Usually, the president's public demeanor fits the prescribed description. But when it doesn't as was the case last Thursday at Camp David, when Bush fidgeted and scowled during a brief press conference with British Prime Minister Tony Blair his aides have to improvise. Asked the next morning why the president had seemed so irritated, a senior administration official did what the occupants of his office have done for eons: he blamed the media. In particular, the official said, Bush took exception to questions suggesting the war against Iraq wasn't going as smoothly as the Administration had predicted. The President, he explained, thinks such questions are "silly."
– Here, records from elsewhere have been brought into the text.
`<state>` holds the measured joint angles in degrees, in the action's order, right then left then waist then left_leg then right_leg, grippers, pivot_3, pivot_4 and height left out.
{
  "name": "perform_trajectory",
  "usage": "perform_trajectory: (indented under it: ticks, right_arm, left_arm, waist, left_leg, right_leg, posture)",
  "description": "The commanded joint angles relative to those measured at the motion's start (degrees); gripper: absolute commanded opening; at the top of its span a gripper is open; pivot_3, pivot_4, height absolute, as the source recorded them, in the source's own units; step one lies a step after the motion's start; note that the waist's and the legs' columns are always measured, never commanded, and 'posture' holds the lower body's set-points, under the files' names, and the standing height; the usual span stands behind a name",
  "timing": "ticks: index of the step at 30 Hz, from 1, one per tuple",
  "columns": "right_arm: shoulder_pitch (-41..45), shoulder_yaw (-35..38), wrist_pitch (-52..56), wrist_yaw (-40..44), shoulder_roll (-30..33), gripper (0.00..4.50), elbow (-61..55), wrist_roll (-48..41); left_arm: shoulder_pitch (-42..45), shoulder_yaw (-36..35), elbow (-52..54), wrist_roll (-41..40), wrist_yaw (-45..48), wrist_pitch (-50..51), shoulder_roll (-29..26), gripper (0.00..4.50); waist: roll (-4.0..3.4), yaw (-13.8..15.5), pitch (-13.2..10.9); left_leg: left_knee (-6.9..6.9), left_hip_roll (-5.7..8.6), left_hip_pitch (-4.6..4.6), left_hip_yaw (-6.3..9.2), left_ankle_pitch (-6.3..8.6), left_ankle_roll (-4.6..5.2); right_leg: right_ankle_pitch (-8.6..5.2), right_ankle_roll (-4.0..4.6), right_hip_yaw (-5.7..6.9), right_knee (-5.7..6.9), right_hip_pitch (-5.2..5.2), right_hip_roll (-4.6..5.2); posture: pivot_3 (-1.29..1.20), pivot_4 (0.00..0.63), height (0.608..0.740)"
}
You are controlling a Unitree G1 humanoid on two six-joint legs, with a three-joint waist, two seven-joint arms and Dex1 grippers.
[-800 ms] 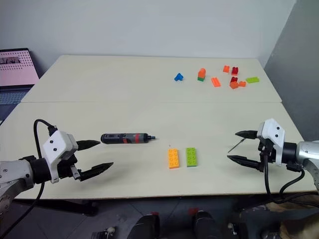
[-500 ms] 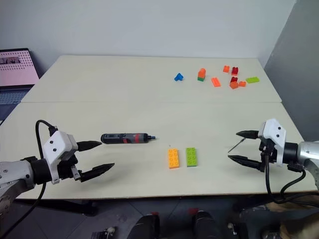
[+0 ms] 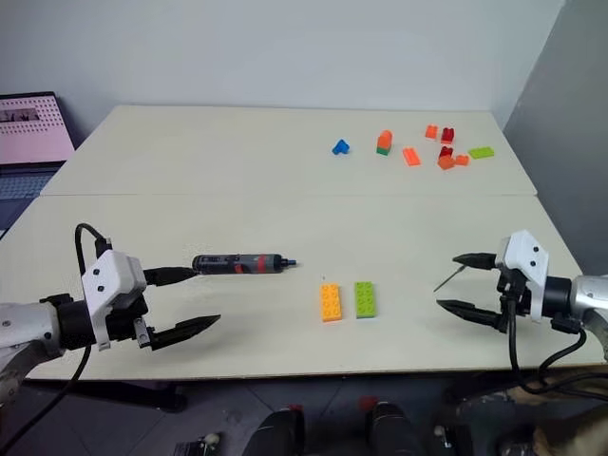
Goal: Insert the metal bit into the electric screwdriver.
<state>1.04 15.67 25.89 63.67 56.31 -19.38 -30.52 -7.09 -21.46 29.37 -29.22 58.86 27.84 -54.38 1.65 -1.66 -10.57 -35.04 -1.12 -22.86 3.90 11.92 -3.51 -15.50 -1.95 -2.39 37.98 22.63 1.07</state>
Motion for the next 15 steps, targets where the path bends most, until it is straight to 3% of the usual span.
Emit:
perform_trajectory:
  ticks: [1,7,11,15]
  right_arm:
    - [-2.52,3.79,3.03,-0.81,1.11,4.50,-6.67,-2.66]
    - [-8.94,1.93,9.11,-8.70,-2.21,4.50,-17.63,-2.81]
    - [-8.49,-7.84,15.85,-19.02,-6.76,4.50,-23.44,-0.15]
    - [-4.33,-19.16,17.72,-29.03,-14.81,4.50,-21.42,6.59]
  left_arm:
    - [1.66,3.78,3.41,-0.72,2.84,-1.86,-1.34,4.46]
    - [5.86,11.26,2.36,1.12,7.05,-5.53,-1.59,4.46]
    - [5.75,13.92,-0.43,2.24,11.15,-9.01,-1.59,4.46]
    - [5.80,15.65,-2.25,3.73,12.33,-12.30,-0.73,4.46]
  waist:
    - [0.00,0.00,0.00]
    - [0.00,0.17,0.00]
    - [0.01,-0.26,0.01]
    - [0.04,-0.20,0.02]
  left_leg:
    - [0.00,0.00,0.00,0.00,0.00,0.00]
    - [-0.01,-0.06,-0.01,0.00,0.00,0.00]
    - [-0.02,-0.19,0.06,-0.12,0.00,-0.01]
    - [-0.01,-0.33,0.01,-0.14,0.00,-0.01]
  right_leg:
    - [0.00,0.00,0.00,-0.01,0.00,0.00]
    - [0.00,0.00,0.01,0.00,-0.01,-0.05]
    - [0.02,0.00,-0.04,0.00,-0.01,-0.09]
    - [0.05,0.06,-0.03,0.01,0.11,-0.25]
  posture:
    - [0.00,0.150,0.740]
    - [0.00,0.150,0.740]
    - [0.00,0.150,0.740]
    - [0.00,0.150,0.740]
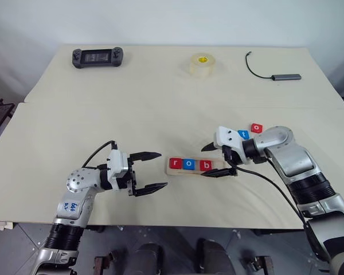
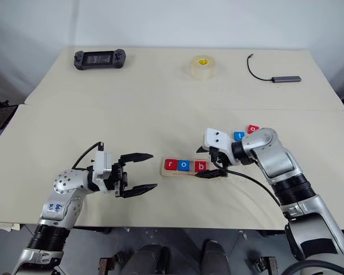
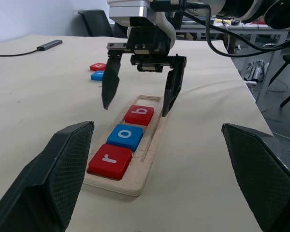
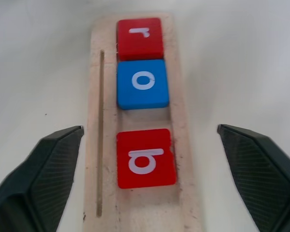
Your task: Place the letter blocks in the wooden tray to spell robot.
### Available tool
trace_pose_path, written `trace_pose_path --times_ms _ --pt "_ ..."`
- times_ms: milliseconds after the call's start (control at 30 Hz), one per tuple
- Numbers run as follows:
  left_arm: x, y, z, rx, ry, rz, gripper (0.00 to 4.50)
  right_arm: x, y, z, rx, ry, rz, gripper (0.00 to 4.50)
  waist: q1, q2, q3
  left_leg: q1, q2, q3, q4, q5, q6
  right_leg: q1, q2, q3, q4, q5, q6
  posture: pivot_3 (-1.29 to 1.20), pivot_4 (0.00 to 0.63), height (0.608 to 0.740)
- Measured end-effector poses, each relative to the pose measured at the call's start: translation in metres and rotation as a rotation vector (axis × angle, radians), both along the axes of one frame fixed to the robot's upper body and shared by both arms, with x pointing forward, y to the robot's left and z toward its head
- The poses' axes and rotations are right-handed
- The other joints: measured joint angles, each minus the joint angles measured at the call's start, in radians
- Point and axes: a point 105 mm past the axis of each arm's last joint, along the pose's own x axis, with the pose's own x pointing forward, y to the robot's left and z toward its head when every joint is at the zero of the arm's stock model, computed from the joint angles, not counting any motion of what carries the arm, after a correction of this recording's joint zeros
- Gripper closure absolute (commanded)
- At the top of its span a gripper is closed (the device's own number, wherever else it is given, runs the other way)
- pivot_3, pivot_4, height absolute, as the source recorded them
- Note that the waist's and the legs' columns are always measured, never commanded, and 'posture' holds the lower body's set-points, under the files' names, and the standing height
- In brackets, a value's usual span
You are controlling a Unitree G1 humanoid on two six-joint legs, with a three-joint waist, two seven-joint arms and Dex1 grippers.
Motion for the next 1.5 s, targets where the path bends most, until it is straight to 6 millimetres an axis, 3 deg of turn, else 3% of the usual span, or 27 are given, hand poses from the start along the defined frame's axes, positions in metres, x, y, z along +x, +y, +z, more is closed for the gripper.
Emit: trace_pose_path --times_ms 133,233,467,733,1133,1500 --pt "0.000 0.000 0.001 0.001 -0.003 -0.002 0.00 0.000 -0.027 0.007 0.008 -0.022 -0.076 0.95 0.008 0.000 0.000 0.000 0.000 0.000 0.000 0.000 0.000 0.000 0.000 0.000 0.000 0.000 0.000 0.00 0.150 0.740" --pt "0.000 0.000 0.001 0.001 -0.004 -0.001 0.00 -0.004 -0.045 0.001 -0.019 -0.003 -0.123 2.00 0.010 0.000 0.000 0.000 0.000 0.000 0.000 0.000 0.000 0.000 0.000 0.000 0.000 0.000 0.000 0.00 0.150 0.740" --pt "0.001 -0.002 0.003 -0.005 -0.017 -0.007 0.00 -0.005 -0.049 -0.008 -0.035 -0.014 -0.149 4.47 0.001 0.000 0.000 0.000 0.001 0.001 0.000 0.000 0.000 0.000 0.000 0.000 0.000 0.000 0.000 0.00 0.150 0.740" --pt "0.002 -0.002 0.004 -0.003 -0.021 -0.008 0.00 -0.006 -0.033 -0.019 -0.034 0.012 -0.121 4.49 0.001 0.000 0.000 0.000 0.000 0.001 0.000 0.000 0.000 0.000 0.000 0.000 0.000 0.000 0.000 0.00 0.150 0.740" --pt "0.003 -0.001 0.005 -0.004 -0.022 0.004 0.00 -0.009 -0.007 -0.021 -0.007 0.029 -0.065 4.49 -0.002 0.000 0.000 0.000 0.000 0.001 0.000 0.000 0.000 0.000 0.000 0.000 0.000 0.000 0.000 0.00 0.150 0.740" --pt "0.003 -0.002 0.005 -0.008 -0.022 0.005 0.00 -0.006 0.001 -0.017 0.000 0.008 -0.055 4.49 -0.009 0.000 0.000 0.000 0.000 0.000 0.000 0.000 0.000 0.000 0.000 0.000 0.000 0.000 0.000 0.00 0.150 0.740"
Bashing the press is a time-honored, bi-partisan tradition when White Houses don't like what they see and read in the news. The public, which feels about journalists the way they do Internet pop-up ads, tends to back the president in such disputes, at least initially. But Bush's irritation and the White House's calculated use of it to beat back questions about the war's progress are just the latest examples of how this president has become mired in the debate about the daily ups and downs of the Iraq conflict.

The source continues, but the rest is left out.